#### What you should do:
Restate word for word the lines of the material below, from the line with "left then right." to the line with "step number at", both lines included, and no others.

#### Supplied information:
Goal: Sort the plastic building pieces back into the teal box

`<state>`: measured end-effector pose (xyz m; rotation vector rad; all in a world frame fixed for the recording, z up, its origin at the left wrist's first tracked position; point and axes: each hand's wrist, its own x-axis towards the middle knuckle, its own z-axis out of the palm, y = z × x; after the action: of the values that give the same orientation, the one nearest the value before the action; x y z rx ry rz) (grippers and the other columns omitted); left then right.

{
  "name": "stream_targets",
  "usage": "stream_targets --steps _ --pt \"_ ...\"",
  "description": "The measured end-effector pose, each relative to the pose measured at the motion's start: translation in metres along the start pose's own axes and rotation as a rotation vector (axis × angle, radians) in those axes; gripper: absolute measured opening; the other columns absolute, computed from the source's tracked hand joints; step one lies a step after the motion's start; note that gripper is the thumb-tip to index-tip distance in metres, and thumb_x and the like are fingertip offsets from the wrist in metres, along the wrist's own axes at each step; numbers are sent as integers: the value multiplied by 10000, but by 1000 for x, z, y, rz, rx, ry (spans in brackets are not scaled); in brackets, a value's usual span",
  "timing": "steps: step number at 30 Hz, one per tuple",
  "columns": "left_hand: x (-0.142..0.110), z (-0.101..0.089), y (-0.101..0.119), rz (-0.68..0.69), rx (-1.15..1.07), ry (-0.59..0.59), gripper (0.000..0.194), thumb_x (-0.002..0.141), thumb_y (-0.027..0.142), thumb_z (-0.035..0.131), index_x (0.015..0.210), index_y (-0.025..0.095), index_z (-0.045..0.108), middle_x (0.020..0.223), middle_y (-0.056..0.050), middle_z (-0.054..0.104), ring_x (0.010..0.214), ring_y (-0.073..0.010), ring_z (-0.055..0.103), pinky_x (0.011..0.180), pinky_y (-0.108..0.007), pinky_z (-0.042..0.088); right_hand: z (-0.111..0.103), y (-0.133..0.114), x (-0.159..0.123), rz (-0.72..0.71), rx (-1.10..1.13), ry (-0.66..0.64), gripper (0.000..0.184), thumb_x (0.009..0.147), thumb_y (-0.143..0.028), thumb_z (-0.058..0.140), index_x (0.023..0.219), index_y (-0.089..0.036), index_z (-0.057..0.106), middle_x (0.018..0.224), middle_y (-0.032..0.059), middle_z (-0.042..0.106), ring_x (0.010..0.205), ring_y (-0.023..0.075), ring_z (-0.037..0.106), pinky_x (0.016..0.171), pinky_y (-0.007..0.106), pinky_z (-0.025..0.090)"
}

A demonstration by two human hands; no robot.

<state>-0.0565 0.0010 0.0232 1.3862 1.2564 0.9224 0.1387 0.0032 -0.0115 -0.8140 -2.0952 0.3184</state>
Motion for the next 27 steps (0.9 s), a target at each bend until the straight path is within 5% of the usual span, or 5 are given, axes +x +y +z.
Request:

#### Worked solution:
`<state>`: measured end-effector pose (xyz m; rotation vector rad; all in a world frame fixed for the recording, z up, its origin at the left wrist's first tracked position; point and axes: each hand's wrist, its own x-axis towards the middle knuckle, its own z-axis out of the palm, y = z × x; after the action: of the values that give the same orientation, the one nearest the value before the action; x y z rx ry rz) (grippers and the other columns omitted); left then right.

{
  "name": "stream_targets",
  "usage": "stream_targets --steps _ --pt \"_ ...\"",
  "description": "The measured end-effector pose, each relative to the pose measured at the motion's start: translation in metres along the start pose's own axes and rotation as a rotation vector (axis × angle, radians) in those axes; gripper: absolute measured opening; the other columns absolute, computed from the source's tracked hand joints; step one lies a step after the motion's start; note that gripper is the thumb-tip to index-tip distance in metres, and thumb_x and the like are fingertip offsets from the wrist in metres, along the wrist's own axes at each step; numbers are sent as integers: the value multiplied by 10000, but by 1000 for x, z, y, rz, rx, ry (spans in brackets are not scaled); in brackets, a value's usual span",
  "timing": "steps: step number at 30 Hz, one per tuple",

This completes the answer.